Ferry, tra Fiume e Ragusa riparte la vecchia linea

Un traghetto della Jadrolinja

Il governo ha deciso di sostenere la tratta soppressa nel 2015 dopo quasi 70 anni. Atteso il bando per la concessione, il traghetto dovrà navigare anche in inverno

FIUME. Istituito nel 1947, è stato per decenni il collegamento marittimo più popolare in Croazia, erede della linea lungoadriatica dell'austriaco Lloyd che, nata nel 1837, partiva da Trieste, "fermava" in Dalmazia e giungeva al capolinea nella greca Patrasso.

La Fiume-Ragusa (Dubrovnik), mantenuta dall'armatrice quarnerina Jadrolinija, è poi sparita nel 2015, fatta naufragare dalle ingenti perdite che generava, troppo elevate per le casse statali croate e per la compagnia di palazzo Adria.

Ora però il governo guidato da Andrej Plenkovic (centrodestra) ha deciso di resuscitarla: la ripresa del collegamento avverrà nel 2017, per la soddisfazione dei Comuni interessati dalla tratta ma anche del settore turistico.

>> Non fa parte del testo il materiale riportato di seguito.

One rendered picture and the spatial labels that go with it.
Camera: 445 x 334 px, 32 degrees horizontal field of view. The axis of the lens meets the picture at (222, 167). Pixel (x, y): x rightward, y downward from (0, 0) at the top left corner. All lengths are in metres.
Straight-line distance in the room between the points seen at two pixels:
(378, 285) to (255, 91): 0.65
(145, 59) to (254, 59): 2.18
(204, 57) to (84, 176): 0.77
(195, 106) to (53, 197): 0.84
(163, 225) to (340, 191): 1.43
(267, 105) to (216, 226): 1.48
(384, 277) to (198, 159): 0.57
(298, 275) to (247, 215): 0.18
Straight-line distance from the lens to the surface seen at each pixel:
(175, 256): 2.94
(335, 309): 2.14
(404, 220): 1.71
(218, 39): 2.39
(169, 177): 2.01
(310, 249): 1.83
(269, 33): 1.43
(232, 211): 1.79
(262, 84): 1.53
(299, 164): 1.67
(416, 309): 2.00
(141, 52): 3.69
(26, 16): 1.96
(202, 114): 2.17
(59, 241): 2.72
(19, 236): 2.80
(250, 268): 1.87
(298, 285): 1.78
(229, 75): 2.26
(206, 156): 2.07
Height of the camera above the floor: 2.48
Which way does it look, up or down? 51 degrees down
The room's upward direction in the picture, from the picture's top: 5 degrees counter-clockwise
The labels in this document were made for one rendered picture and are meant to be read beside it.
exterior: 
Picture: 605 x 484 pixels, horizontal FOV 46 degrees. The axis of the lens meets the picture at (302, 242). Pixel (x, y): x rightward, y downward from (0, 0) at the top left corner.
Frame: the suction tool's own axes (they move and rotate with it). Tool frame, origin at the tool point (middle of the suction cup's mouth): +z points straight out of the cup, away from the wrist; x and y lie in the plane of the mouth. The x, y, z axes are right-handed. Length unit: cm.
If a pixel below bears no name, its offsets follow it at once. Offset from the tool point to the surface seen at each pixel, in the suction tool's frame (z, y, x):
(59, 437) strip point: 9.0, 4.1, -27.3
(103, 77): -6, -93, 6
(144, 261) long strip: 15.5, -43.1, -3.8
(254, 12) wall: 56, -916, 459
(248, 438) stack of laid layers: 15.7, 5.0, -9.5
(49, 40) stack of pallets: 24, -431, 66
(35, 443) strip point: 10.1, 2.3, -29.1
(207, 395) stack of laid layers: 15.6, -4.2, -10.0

La delibera governativa, giunta pochi giorni fa, rimetterà in vita dunque la linea che univa le città dei santi Vito e Biagio, con scali a Spalato, Cittavecchia di Lesina, Curzola e Sobra, sull'isola di Meleda.

Come detto, alla base della soppressione della tratta vi erano state motivazioni logiche: se nel 2004 la linea registrava la movimentazione di 156mila passeggeri, dieci anni dopo non superava i 31mila viaggiatori, generando passivi di anno in anno sempre meno sopportabili.

Il declino del collegamento era cominciato all'inizio di questo secolo, con l'entrata in funzione dell'autostrada Dalmatina, la Zagabria-Spalato, che riusciva a garantire spese di trasporto molto più convenienti rispetto alla Fiume-Ragusa. Il governo di Zagabria ha voluto fare però un’eccezione alla regola in fatto di risparmio e, secondo voci ufficiose, potrebbe sovvenzionare la tratta per 40 milioni di kune (5,3 milioni di euro) all'anno.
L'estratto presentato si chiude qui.